◆ TASK DESCRIPTION: The answer should contain only the lines running from the line with "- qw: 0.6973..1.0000" to the end of the material, reproduced verbatim.

DATA SEGMENT START

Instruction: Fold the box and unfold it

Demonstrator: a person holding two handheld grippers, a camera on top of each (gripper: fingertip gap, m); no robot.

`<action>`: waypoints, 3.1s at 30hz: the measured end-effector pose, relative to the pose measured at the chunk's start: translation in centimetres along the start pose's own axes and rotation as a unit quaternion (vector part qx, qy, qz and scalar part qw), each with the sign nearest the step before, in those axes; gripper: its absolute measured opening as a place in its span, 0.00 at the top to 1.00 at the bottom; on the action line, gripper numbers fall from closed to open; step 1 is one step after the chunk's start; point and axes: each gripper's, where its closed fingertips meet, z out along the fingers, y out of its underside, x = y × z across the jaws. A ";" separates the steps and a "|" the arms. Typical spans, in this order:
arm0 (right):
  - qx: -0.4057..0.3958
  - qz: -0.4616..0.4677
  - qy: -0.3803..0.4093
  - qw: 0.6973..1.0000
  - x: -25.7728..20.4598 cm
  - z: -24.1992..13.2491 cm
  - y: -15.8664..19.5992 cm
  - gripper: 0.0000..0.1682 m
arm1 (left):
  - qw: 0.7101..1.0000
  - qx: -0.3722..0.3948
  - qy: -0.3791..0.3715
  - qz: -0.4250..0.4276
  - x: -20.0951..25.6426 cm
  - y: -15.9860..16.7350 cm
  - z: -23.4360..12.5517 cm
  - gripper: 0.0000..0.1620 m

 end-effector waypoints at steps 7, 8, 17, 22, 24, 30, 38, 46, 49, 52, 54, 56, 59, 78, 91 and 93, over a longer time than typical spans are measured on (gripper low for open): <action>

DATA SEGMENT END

◆ RESPONSE FOR THIS EXERCISE:
  - qw: 0.6973..1.0000
  - x: -25.7728..20.4598 cm
  - z: -24.1992..13.2491 cm
  - y: -15.8664..19.5992 cm
  - gripper: 0.0000..0.1682 m
arm1 (left):
  - qw: 0.7101..1.0000
  - qx: -0.3722..0.3948
  - qy: -0.3791..0.3715
  - qz: -0.4250..0.4276
  - x: -20.0951..25.6426 cm
  - y: -15.9860..16.7350 cm
  - z: -23.4360..12.5517 cm
  - gripper: 0.0000..0.1620 m

 end-effector waypoints at steps 7, 8, 17, 22, 24, 30, 38, 46, 49, 52, 54, 56, 59, 78, 91 and 93, over a longer time than typical spans are measured on (gripper low for open): <action>

The exercise requires nothing more than what has been given.